Tom Baker has accused the City Council of focusing too much on city centre flagship projects and in defending Super-Stirchley’s plans said: “Of course the plans are ambitious, and we accept anything so grand is going to be an uphill struggle to find funding for, but the point of the drawings is that they show a real social vision for Stirchley that Birmingham City Council and our elected representatives are sadly lacking. Cllr Dawkins has represented Bournville Ward for 11 years now and under his watch, Stirchley has slipped in to what his colleague Cllr Huxtable describes as “terminal decline”. Ten years ago the council was not broke, and yet Stirchley seems to have conveniently slipped through our councillors fingers.”

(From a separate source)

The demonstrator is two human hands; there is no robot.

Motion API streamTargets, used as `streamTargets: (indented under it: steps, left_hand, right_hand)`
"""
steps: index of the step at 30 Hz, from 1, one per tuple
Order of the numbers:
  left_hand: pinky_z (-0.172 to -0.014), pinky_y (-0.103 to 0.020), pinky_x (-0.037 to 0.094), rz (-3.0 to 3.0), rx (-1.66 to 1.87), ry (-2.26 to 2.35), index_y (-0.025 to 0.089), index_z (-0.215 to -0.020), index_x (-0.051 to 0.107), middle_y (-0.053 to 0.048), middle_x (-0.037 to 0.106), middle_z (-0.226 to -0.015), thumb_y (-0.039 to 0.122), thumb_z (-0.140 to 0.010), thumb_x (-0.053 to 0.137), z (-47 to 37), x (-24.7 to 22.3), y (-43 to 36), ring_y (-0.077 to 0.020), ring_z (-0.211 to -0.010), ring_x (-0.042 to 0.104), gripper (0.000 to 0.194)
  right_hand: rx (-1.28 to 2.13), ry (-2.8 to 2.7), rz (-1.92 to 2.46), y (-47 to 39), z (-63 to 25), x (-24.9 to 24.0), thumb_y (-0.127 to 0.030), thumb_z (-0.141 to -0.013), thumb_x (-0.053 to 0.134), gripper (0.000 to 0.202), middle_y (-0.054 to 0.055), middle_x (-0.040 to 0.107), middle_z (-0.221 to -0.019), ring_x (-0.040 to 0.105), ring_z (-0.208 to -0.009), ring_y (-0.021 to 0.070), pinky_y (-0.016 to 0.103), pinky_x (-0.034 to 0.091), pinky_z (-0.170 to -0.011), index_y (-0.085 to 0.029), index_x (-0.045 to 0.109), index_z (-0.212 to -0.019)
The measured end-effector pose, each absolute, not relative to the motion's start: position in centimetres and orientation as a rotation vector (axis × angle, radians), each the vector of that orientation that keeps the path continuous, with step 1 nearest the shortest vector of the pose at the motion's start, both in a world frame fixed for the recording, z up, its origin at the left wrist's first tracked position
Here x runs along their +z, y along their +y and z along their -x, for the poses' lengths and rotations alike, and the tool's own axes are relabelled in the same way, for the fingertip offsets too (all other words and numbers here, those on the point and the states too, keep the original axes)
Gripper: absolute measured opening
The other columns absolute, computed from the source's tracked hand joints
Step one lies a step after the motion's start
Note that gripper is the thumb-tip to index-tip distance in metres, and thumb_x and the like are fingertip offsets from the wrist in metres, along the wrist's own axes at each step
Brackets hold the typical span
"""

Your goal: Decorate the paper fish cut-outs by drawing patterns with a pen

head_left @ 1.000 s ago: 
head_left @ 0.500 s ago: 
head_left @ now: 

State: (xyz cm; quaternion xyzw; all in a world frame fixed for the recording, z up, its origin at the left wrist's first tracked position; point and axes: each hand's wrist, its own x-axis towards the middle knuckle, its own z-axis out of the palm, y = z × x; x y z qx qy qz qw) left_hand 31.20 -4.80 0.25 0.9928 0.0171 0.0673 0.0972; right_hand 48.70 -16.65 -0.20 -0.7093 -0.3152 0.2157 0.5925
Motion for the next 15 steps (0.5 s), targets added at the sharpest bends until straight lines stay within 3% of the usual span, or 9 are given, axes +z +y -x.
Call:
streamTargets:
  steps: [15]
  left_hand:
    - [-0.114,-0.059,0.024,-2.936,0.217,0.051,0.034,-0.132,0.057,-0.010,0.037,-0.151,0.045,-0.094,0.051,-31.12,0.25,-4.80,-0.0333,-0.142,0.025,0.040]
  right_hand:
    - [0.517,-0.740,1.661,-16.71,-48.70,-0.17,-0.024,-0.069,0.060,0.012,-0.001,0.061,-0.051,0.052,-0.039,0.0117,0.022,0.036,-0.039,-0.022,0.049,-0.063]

UPDATE: Cllr Tim Huxtable responded to our request for a response to the Super-Stirchley plans by saying:
“I am thinking of nominating the [Super-Stirchley] press release (PDF) for the Booker prize for fiction.
There are numerous statements that are misleading at best and inaccurate at worse. The press release does not mention finance at all and does not even try to cost their plans, in terms of buying the land from the private landowner, constructing the buildings and public realm nor attempt to quantify the ongoing revenue costs of staffing, running and maintaining the buildings and maintaining the public space. It is “cloud cuckoo land” economics.
The regeneration of the northern end of Stirchley, rather than Tesco, is what I and my colleagues “have ceaselessly been working towards for the last ten years”
The City Council has made a multi-million pound investment on part of the former Arvin Meritor with the building of Lifford House, where 700 staff are now based, and associated landscaping. I hardly call that leaving a site derelict!
The indoor bowls centre is to be replaced with a purpose built facility within the Selly Oak Constituency.
The new £190million City Council Library of Birmingham will host a large photographic and archive display for the benefit, in a city centre location, of all Birmingham residents.
Over the last two years, the City Council has invested in a town centre manager for Stirchley and Cotteridge to encourage inward investment into these local centres. The City Council TCM has also helped achieved external funding for independent shops to set up.
The new grassroots food and arts scene, while welcome, will not fund the major regeneration proposals included in both supermarket proposals, especially the Tesco application. Many of the derelict proposals at the northern end of Stirchley have not happened because of the Tesco development (but because of normal relocation) and the Tesco proposal will bring these properties back into economic/community use as well as creating new retail units on the development site.
A community orchard has been created already in Hazelwell Park adjacent to the site.”